Solve this system of equations explicitly for $f_d$ and $\alpha$

Question

In this system of equations $\alpha$ and $f_d$ are unknown. $\alpha$ and $C_{13}$ are complex numbers; the other parameters are all real numbers.

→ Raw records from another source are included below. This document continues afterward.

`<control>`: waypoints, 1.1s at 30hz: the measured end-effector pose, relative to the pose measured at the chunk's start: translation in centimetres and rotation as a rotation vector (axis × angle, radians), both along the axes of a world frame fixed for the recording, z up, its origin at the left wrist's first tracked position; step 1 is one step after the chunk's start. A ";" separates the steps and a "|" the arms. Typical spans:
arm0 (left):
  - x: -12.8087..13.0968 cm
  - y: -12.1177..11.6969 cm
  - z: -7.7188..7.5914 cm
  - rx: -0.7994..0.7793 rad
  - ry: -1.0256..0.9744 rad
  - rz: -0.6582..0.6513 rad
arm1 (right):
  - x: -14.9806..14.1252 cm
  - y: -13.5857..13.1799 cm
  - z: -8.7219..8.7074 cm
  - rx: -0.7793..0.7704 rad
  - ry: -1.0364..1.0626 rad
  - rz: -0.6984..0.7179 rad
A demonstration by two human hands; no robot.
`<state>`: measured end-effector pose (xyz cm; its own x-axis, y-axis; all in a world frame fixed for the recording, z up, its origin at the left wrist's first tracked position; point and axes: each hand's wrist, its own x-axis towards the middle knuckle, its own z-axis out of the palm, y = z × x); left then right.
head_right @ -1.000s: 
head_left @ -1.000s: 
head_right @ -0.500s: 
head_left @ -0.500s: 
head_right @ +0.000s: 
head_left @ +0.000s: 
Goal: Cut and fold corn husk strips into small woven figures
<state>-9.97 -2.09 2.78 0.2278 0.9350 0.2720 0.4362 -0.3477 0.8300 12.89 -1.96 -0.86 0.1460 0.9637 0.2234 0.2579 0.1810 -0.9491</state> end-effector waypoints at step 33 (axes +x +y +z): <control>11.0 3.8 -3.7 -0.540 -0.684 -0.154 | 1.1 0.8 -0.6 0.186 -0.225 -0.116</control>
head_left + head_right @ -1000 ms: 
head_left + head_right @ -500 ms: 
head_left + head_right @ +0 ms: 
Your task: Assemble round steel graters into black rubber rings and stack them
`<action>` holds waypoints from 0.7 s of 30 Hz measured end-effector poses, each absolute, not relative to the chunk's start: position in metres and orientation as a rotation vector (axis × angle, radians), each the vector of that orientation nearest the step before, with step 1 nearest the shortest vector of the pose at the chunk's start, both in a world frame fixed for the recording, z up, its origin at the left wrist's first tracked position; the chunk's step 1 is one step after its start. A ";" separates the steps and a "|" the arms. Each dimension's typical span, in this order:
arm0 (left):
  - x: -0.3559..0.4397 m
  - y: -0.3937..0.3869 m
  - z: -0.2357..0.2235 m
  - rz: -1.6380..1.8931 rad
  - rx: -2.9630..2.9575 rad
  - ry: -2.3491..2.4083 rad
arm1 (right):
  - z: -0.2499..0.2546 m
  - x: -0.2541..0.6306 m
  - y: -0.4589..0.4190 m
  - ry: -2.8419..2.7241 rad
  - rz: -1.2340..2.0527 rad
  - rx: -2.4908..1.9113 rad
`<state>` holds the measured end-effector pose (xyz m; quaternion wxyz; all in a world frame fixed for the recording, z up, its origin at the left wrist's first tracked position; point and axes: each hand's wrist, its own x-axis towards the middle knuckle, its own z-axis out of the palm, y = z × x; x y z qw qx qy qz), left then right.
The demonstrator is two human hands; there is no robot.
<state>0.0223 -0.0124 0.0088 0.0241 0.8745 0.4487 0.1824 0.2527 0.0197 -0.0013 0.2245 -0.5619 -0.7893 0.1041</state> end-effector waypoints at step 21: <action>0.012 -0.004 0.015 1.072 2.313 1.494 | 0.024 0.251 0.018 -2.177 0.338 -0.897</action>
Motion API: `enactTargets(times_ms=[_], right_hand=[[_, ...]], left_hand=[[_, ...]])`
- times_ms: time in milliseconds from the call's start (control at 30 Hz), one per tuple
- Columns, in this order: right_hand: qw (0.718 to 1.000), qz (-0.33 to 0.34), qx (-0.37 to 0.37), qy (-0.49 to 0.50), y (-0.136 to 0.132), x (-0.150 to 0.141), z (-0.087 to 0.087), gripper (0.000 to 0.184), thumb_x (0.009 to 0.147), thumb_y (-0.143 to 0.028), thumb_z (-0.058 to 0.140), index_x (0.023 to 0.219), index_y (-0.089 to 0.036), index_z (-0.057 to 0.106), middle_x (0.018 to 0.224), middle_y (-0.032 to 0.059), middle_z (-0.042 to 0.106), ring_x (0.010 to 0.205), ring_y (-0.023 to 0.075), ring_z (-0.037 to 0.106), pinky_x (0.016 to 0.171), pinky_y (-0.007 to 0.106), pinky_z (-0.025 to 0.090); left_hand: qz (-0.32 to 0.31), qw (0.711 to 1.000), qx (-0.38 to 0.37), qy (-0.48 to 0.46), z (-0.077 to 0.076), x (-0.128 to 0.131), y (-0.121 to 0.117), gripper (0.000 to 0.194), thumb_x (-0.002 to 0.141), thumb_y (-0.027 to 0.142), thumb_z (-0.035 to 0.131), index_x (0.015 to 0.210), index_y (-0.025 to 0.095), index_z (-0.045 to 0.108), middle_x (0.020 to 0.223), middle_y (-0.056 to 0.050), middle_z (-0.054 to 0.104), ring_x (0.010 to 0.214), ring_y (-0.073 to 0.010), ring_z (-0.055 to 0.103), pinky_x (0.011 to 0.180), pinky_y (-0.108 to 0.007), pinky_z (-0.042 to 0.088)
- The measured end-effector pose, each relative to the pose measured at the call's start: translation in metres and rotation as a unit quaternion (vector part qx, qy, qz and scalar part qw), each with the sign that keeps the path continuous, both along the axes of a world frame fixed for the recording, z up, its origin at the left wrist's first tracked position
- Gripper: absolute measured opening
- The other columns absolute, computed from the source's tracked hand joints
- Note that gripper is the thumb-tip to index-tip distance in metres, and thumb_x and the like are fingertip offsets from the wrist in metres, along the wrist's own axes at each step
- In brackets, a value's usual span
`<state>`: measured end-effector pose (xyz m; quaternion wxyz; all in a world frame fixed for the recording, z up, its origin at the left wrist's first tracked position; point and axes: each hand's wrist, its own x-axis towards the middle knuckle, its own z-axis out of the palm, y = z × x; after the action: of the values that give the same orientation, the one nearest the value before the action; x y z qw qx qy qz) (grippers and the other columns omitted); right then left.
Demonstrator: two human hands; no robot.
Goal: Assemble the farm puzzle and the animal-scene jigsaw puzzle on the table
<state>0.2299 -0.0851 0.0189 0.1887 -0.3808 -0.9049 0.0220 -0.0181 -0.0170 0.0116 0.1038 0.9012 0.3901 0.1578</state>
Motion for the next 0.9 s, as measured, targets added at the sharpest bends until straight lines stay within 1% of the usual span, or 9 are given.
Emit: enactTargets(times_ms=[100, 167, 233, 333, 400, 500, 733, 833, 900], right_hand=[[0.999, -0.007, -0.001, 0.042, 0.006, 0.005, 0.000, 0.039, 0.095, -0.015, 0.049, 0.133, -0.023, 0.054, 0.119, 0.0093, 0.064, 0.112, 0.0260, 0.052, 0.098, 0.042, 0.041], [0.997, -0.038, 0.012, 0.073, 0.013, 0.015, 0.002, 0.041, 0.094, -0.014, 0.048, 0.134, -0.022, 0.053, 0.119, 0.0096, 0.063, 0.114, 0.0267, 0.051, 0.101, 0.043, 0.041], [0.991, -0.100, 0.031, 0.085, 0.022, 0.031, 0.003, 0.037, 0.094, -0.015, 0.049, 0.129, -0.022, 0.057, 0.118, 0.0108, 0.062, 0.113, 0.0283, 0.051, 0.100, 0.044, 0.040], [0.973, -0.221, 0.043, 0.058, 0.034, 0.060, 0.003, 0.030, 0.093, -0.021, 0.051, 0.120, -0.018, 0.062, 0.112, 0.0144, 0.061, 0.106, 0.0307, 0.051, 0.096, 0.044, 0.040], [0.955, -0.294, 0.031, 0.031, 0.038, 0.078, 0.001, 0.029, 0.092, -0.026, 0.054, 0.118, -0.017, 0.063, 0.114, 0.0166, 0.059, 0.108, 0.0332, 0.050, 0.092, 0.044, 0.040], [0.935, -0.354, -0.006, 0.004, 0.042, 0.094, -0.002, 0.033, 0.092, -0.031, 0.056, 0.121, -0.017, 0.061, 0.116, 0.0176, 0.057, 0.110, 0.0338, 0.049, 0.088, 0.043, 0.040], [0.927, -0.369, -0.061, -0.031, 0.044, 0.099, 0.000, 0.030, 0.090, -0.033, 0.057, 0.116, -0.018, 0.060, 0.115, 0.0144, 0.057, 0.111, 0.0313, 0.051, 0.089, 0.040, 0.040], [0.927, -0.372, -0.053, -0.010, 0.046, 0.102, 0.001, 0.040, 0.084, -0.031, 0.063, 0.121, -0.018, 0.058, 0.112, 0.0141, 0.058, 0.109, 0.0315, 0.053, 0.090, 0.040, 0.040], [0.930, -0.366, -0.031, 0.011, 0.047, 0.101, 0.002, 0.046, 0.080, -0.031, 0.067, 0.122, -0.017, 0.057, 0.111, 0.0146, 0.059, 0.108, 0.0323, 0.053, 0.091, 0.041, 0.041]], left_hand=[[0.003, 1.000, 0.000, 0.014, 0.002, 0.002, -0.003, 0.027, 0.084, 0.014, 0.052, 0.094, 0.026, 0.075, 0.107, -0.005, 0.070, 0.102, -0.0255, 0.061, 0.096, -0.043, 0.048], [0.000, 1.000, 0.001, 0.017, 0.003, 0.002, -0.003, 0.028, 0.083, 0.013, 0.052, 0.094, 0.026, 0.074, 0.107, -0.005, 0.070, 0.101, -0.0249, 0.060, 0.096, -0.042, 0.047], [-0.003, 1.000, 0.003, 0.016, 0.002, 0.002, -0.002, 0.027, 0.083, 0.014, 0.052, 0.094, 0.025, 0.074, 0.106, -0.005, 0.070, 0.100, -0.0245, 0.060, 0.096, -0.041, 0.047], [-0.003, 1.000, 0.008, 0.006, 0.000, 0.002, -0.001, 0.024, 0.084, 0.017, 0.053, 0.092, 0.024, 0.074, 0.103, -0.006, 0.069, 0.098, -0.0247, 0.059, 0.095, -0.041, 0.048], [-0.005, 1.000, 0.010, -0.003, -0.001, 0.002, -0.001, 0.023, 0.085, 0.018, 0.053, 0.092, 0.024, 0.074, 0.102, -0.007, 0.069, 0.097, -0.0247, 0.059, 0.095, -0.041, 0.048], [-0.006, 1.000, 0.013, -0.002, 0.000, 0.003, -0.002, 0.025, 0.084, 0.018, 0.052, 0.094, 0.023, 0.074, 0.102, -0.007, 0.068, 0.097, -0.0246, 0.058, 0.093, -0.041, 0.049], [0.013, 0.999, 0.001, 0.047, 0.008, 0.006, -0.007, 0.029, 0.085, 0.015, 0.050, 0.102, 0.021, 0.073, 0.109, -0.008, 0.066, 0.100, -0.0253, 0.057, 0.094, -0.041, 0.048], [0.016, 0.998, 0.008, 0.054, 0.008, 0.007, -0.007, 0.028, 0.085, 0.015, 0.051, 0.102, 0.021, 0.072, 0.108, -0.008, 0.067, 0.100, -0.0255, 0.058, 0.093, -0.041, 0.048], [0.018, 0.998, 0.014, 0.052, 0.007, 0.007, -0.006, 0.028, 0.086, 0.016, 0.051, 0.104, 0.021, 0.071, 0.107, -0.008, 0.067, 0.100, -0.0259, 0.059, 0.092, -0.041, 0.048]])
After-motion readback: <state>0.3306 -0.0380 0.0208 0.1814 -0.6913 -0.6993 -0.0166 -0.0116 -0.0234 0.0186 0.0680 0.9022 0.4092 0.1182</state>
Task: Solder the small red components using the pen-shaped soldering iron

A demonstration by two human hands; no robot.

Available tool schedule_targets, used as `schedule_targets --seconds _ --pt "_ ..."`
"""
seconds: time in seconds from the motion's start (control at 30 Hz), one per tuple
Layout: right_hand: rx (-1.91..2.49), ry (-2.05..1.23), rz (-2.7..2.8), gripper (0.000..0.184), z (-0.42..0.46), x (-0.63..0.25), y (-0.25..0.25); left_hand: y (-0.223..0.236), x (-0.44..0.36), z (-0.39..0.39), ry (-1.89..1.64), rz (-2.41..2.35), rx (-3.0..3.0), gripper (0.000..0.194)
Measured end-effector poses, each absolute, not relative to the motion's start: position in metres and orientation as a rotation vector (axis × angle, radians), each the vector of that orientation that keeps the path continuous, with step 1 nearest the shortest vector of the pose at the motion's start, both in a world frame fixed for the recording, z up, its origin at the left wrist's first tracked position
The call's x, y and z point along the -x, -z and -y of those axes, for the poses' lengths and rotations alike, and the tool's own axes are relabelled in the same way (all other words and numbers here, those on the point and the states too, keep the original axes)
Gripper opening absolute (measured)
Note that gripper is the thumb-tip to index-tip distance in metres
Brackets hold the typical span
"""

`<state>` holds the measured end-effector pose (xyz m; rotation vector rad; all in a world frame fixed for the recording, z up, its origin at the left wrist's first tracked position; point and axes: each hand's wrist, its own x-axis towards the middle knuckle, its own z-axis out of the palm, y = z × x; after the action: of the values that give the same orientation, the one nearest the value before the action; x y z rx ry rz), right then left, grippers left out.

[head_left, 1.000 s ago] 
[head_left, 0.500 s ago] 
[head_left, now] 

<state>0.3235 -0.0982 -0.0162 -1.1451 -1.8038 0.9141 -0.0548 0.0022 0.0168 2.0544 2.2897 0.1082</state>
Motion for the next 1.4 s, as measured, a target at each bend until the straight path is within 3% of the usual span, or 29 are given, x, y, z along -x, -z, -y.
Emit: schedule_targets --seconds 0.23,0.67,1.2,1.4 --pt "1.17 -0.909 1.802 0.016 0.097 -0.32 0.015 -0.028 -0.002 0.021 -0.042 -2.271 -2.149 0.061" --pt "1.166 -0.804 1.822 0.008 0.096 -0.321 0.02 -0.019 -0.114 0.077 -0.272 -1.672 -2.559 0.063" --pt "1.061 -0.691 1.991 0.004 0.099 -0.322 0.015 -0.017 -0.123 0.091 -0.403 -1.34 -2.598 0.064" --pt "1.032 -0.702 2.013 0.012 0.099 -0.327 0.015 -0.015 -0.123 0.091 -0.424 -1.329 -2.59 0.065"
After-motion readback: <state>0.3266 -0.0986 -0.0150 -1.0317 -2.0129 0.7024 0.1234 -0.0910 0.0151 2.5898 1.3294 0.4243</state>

I want to solve this system explicitly for $f_d$ (real) and $\alpha$ (complex) and use the results in my programming with MATLAB.

$$ \begin{cases} f_d(1-\alpha)=C_{33}-C_{13}-\frac{2}{5}f_v-\frac{1}{2}f_c\\ f_d(1-|\alpha|^2)=C_{33}-C_{11}-\frac{1}{3}f_v \end{cases} $$

Up to now, I have taken these steps:

$$\frac{1-\alpha}{1-|\alpha|^2}=\frac{C_{33}-C_{13}-\frac{2}{5}f_v-\frac{1}{2}f_c}{C_{33}-C_{11}-\frac{1}{3}f_v}$$

By separating the real and imaginary parts, we have:

$$\frac{(1-\Re(\alpha))+i(-\Im(\alpha))}{1-\Re(\alpha)^2-\Im(\alpha)^2}= \frac{(C_{33}-\Re(C_{13})-\frac{2}{5}f_v-\frac{1}{2}f_c)+i(-\Im(C_{13}))}{C_{33}-C_{11}-\frac{1}{3}f_v}$$

and then we have:

$$\frac{1-\Re(\alpha)}{1-\Re(\alpha)^2-\Im(\alpha)^2}=\frac{C_{33}-\Re(C_{13})-\frac{2}{5}f_v-\frac{1}{2}f_c}{C_{33}-C_{11}-\frac{1}{3}f_v}$$

$$\frac{\Im(\alpha)}{1-\Re(\alpha)^2-\Im(\alpha)^2}=\frac{\Im(C_{13})}{C_{33}-C_{11}-\frac{1}{3}f_v}$$

How do I find explicit expressions for $\Re(\alpha)$ and $\Im(\alpha)$ based on these equations?

Answer 1

Since you're using Matlab, you might want to try solving this via symbolic math:

syms alp C13
syms fd fv fc C11 C33 real
eq1 = fd*(1-alp)==C33-C13-2*fv/5-fc/2;
eq2 = fd*(1-(real(alp)^2+imag(alp)^2))==C33-C11-fv/3;
s = solve(eq1,eq2,fd,alp);
fd_eq = simplify(s.fd)
alp_eq = simplify(s.alp)

which in R2015b returns

fd_eq =

-(120*fc*fv - 240*C33*fv - 300*C33*fc - 600*C33*real(C13) + 300*fc*real(C13) + 240*fv*real(C13) + 300*C33^2 + 75*fc^2 + 48*fv^2 + 300*imag(C13)^2 + 300*real(C13)^2)/(20*(15*fc - 15*C33 - 15*C11 + 7*fv + 30*real(C13)))

and

alp_eq =

(150*C11*fc - 300*C13*fc + 150*C33*fc + 120*C11*fv - 140*C13*fv + 20*C33*fv - 70*fc*fv - 600*C13*real(C13) - 75*fc^2 - 8*fv^2 + 300*C11*C13 - 300*C11*C33 + 300*C13*C33 + 300*imag(C13)^2 + 300*real(C13)^2)/(120*fc*fv - 240*C33*fv - 300*C33*fc - 600*C33*real(C13) + 300*fc*real(C13) + 240*fv*real(C13) + 300*C33^2 + 75*fc^2 + 48*fv^2 + 300*imag(C13)^2 + 300*real(C13)^2)

You should check that is indeed the solution you're looking for (it's possible that there are others that solve didn't find). Also note that I had to explicitly expand abs(alp)^2 to real(alp)^2+imag(alp)^2 in order get a solution.